EXERCISE
The lines to copy from the listing below are those that contain the string "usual".

INFORMATION PROVIDED
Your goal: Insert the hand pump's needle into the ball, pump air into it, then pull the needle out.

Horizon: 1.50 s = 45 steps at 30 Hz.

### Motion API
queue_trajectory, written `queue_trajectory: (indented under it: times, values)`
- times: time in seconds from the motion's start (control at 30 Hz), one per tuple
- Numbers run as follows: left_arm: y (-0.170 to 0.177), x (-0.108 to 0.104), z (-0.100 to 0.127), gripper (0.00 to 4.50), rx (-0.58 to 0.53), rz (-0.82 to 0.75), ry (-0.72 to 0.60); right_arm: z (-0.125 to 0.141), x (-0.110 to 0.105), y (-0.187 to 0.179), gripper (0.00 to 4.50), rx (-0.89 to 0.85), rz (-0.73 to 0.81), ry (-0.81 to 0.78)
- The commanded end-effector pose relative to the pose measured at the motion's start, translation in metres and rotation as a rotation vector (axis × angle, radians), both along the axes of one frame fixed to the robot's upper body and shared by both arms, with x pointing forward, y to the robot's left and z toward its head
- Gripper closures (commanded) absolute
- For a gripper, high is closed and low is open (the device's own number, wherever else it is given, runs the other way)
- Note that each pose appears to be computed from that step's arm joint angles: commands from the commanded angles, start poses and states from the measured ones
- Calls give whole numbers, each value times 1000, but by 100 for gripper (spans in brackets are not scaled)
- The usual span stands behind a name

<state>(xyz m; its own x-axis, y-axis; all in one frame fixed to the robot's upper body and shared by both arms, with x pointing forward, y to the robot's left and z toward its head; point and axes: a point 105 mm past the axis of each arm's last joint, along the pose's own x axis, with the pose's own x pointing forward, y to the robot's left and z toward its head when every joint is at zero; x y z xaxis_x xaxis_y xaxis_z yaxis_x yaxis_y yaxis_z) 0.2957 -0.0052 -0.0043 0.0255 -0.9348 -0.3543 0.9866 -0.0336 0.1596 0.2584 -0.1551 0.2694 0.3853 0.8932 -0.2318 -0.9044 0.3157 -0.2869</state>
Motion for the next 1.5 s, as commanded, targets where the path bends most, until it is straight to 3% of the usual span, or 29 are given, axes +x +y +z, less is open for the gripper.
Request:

ANSWER FOR THE TASK
- The usual span stands behind a name
Motion for the next 1.5 s, as commanded, targets where the path bends most, until it is straight to 3% of the usual span, or 29 are given, axes +x +y +z, less is open for the gripper.

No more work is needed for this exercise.